Renowned blockchain investigator ZachXBT has recently revealed that a network of North Korea-linked IT workers is generating roughly $1 million in monthly revenue through cryptocurrency payments and fraudulent hiring schemes.
A detailed investigation published on X (formerly Twitter) shows that these findings stem from a data leak from an internal payment server, which is linked to as many as 390 accounts.
The data dump also contains previously undisclosed chat logs, wallet activity, and identity records. The investigation indicates that the group has amassed more than $3.5 million since last November.
Fake Identities and Cross-Border Fund Flows
The network operates using forged personas, fake documentation, and coordinated payment processes. At its core is an internal remittance platform functioning similarly to an instant messaging service. IT workers use this tool to report earnings and receive payment instructions from a central administrator account.

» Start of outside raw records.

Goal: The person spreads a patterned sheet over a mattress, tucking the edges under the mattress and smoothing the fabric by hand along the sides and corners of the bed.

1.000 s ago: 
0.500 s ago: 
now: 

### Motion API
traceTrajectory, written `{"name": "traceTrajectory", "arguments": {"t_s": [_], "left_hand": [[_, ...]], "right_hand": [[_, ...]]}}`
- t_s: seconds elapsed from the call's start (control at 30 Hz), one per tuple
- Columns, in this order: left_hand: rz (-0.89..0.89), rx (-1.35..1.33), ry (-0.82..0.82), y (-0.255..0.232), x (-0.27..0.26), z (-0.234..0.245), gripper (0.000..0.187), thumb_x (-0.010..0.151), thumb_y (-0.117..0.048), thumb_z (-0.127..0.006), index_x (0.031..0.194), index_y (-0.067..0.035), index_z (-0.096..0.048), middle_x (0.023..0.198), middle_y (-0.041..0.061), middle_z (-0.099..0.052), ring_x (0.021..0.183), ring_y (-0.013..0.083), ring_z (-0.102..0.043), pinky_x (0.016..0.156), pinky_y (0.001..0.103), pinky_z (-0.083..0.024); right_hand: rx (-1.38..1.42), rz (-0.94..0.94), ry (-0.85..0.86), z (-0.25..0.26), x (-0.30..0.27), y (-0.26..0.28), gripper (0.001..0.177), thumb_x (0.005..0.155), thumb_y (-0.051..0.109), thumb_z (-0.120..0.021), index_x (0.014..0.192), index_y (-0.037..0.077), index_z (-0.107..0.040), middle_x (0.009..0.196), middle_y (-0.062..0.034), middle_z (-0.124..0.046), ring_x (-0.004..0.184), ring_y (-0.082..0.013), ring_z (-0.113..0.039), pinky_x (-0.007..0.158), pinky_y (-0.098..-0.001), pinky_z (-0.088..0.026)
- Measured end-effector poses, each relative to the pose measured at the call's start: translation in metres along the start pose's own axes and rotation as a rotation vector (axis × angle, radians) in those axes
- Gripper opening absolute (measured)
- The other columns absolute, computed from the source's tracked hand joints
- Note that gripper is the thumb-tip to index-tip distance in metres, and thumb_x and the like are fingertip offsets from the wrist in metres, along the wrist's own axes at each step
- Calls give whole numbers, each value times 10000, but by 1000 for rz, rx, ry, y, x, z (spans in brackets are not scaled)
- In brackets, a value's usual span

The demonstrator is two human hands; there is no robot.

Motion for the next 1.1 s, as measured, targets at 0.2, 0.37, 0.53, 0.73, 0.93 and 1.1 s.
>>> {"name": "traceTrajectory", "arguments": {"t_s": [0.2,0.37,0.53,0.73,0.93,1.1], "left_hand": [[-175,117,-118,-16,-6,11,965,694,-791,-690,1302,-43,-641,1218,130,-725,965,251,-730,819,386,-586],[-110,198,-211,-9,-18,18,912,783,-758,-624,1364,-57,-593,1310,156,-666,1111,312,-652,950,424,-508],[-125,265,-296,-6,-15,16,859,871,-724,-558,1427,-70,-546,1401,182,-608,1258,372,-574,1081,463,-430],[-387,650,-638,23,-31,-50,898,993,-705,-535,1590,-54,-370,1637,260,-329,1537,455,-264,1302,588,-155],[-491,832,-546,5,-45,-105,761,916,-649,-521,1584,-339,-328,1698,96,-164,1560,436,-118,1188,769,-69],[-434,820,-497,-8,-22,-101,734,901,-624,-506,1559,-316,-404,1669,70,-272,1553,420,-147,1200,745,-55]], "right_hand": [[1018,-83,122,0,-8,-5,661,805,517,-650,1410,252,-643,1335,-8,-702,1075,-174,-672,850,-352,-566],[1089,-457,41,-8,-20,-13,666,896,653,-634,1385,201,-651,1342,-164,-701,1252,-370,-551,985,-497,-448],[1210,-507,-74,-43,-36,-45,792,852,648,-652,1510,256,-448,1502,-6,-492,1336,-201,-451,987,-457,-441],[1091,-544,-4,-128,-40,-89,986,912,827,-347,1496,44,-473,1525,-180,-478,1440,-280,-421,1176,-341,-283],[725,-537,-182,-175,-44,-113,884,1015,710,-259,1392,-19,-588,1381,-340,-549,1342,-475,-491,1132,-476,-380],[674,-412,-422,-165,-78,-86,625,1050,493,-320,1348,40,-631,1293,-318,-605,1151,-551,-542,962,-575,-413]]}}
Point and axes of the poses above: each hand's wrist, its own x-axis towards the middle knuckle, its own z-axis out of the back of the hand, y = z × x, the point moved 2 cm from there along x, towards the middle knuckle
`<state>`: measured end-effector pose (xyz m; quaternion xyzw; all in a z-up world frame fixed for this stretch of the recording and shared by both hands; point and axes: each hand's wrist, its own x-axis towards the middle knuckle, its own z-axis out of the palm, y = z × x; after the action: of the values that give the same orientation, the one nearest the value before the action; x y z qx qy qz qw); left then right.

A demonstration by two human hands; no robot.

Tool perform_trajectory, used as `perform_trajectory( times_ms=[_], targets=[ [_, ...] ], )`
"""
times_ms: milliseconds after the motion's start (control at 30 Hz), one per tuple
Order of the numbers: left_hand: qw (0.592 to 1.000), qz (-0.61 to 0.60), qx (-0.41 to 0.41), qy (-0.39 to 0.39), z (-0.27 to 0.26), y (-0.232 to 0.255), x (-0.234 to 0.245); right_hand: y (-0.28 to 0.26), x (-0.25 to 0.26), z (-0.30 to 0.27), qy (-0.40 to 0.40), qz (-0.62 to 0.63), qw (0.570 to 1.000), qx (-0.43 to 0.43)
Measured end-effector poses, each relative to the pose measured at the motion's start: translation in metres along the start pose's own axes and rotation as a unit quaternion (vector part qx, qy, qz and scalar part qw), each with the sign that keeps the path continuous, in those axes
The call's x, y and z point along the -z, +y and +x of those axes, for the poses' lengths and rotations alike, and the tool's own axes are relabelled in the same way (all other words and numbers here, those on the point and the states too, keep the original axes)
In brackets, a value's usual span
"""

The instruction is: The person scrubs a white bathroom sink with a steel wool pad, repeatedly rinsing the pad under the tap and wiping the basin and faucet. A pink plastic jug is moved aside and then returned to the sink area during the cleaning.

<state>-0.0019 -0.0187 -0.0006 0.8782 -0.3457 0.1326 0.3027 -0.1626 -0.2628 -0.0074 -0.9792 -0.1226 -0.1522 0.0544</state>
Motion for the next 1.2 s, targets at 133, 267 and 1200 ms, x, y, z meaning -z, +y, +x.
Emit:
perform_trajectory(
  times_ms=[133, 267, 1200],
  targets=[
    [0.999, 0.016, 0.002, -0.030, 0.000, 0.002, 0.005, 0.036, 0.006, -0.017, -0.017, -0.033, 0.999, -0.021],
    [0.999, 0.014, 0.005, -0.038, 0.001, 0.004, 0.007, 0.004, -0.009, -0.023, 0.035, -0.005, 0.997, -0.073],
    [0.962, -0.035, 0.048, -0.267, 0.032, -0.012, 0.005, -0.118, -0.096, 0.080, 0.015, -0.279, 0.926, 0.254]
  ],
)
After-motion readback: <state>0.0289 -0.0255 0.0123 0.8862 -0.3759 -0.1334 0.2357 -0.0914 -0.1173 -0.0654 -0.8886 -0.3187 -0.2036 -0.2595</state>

Funds typically move through cryptocurrency exchanges before being converted into fiat currency via Chinese bank accounts or platforms such as Payoneer. ZachXBT has linked several payment addresses to known clusters of North Korean IT worker activity, including one Tron address that was frozen by Tether last December.
The investigation also uncovered operational details, such as the use of VPNs to mask geographic locations and the use of fake identities to submit job applications. Leaked device records even revealed discussions regarding a potential attack on a crypto gaming project, though it remains unclear whether the attack was ever carried out.
While the group's sophistication appears lower than that of notorious North Korean hacking groups like Lazarus, its revenue scale is consistent with previous estimates that North Korean IT programs generate seven-figure monthly revenues.
Recently, crypto-related activity linked to North Korea has been on the rise. The Solana-based project Stabble recently urged liquidity providers to withdraw funds after discovering former North Korean employees, and Drift protocol attributed a $280 million exploit to social engineering attacks suspected to be launched by North Korean actors.